Geology class is really 'rock'-ing
Cleveland State University West Center Geology 100 students are not only studying the relationship of time to the earth; they are also studying the time the entire class has been on the earth.
Professor Heather Gallacher has the pleasure of teaching 11 traditional CSU student and nine CSU Project 60 students. (Project 60 is a University program that allows students age 60+ to enroll in credit classes tuition free if the academic space is available.) The aggregate age of the students in the Geology class is close to 1,000 years young.

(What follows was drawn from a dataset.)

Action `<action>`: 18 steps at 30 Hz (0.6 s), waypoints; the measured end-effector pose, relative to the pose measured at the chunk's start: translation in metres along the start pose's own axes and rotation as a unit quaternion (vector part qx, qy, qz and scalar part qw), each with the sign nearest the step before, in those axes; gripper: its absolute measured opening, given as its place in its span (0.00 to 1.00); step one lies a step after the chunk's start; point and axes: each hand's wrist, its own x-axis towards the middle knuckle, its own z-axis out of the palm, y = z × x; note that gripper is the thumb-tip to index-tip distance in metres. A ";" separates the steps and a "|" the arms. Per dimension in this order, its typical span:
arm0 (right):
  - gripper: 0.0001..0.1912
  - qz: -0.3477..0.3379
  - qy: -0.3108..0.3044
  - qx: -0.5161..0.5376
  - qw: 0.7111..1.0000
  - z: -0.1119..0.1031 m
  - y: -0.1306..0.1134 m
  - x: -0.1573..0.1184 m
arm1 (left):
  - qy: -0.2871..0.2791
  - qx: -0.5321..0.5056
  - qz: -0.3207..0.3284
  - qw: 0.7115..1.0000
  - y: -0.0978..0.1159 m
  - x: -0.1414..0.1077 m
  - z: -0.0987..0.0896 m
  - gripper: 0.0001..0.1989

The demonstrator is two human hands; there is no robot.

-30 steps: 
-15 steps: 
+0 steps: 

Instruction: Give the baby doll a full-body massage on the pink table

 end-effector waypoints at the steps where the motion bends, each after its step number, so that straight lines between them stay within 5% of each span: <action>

The class includes a Fulbright scholar, a NASA engineer, 19 college degrees ranging from Associate to Ph.D. and two students who began their careers at CSU the year the University incorporated in 1964. They were fans of the Fenn College basketball team, the Fenn Foxes.
“This has been one of the most rewarding experiences I have had in my teaching career,” Professor Gallacher said. “The interaction between the generations is so amazing – better than I ever could have hoped.”
Osama Assad, a CSU senior studying Biology said, "The interaction in our class is excellent, especially the experience sharing. They (the Project 60 students) jumped on me one day when I was complaining about feeling older. We all get along just great."
Michelle Costanzo plans to study Gerontology. She said she loves working with older people and said she has learned so much from the Project 60 students in her class. She said they are “fantastic.”
Leonard Tower, a Project 60 student, said, "The younger people ought to realize that because of our wide travel experience, we find motivation from this class; from what we have seen. I took this class 50 years ago and have found it useful throughout the years. The younger students will find it useful once they begin to travel."
Mildred Giamatti, another of the Project 60 students, said, “The students have different specialty knowledge in the sciences and the arts which they bring to each class. It’s great.”
All of them attribute Professor Gallacher for her job in leading this extraordinary group. Joanne Gerhart said that “Professor Gallacher has integrated us with the younger generation,” through her love of the subject.
“Her tests are difficult, but her passion is unbelievable,” said Michelle Costanzo.
James Hutton, considered the father of modern Geology, said "there's no vestige of a beginning, no prospect of an end.” The same can be said for the coming-together of mind and spirit within this astonishing assembly of Cleveland State University West Center students.
Nancy Erhardt is the Student Services Coordinator for Cleveland State University's West Center.